DATA TO USE

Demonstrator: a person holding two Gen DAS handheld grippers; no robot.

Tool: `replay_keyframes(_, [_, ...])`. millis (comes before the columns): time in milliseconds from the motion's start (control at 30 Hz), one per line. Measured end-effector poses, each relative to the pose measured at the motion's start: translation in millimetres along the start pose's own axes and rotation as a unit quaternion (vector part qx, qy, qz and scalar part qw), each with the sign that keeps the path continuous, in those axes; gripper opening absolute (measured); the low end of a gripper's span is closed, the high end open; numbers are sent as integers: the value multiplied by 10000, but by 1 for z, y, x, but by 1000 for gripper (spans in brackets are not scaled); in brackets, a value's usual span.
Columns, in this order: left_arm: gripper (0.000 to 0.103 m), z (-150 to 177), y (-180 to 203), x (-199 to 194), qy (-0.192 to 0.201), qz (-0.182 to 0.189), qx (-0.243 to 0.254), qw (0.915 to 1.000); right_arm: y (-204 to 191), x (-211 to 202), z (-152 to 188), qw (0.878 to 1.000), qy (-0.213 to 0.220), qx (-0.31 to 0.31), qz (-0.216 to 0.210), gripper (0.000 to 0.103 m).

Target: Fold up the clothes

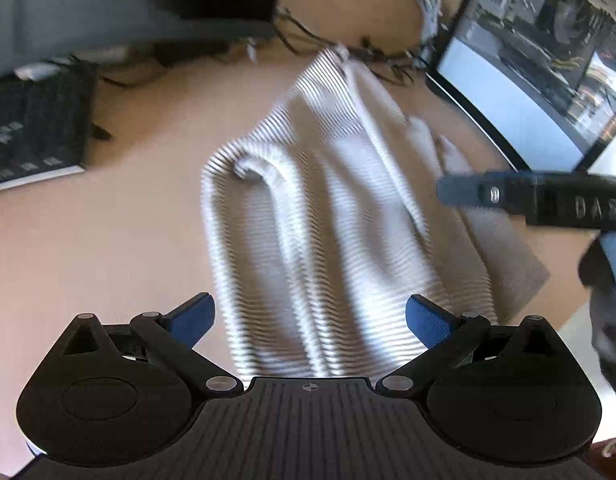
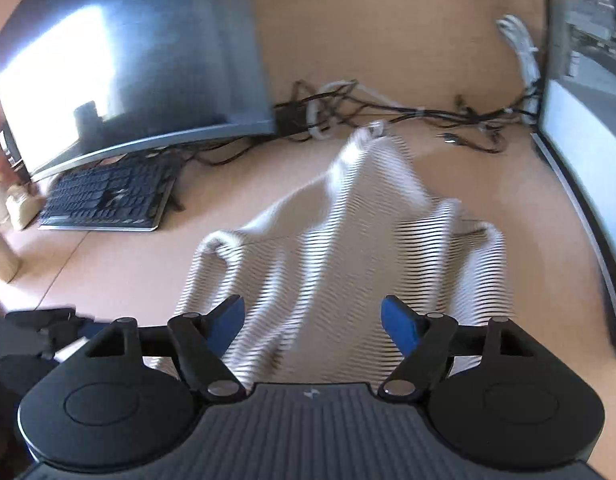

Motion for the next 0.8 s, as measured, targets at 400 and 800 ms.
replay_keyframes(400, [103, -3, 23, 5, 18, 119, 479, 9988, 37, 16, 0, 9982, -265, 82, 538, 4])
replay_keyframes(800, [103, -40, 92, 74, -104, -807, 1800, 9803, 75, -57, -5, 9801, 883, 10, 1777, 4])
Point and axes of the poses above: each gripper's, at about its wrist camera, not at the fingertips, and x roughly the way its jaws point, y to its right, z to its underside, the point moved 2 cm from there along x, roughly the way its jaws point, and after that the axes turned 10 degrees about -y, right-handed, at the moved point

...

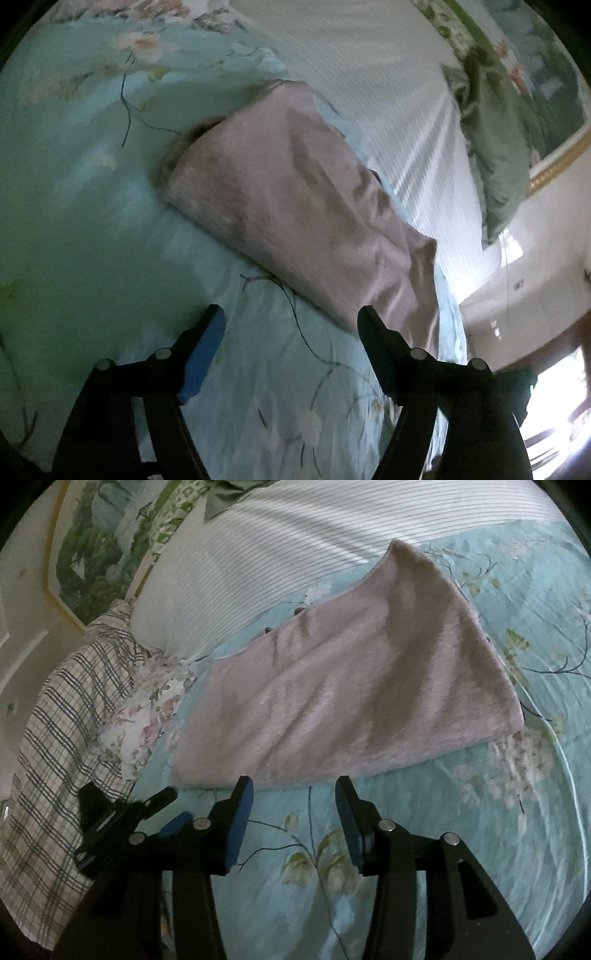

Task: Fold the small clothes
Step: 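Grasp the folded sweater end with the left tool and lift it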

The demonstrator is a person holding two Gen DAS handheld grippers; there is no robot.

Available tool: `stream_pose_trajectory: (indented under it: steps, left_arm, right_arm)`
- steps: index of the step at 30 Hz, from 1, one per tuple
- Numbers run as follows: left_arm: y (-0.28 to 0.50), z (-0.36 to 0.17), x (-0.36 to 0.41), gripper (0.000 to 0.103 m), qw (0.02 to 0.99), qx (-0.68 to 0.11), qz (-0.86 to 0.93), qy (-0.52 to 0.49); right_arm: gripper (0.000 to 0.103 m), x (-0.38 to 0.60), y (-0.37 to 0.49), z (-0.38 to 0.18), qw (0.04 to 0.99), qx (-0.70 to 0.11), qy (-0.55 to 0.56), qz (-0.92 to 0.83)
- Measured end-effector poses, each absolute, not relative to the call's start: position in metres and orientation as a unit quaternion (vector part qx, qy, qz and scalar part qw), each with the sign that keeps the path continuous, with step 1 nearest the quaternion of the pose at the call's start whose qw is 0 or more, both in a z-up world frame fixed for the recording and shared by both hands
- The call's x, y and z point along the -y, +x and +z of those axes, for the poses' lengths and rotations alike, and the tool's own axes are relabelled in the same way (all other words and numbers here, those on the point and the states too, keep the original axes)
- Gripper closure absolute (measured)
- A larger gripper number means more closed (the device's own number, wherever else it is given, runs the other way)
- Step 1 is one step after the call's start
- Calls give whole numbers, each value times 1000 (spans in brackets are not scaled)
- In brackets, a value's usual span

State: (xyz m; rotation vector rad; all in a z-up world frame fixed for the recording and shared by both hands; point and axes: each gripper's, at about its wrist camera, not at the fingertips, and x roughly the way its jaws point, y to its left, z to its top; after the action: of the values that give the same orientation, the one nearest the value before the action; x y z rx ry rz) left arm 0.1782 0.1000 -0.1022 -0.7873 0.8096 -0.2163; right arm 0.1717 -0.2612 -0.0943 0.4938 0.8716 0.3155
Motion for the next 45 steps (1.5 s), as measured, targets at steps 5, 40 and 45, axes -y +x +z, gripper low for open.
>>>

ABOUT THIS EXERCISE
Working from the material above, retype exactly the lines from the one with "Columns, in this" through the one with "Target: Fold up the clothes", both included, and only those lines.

RESULT FOR THIS EXERCISE
Columns, in this order: left_arm: gripper (0.000 to 0.103 m), z (-150 to 177), y (-180 to 203), x (-199 to 194), qy (-0.192 to 0.201), qz (-0.182 to 0.189), qx (-0.243 to 0.254), qw (0.915 to 1.000); right_arm: y (-204 to 191), x (-211 to 202), z (-152 to 188), qw (0.878 to 1.000), qy (-0.213 to 0.220), qx (-0.31 to 0.31), qz (-0.216 to 0.210), gripper (0.000 to 0.103 m).

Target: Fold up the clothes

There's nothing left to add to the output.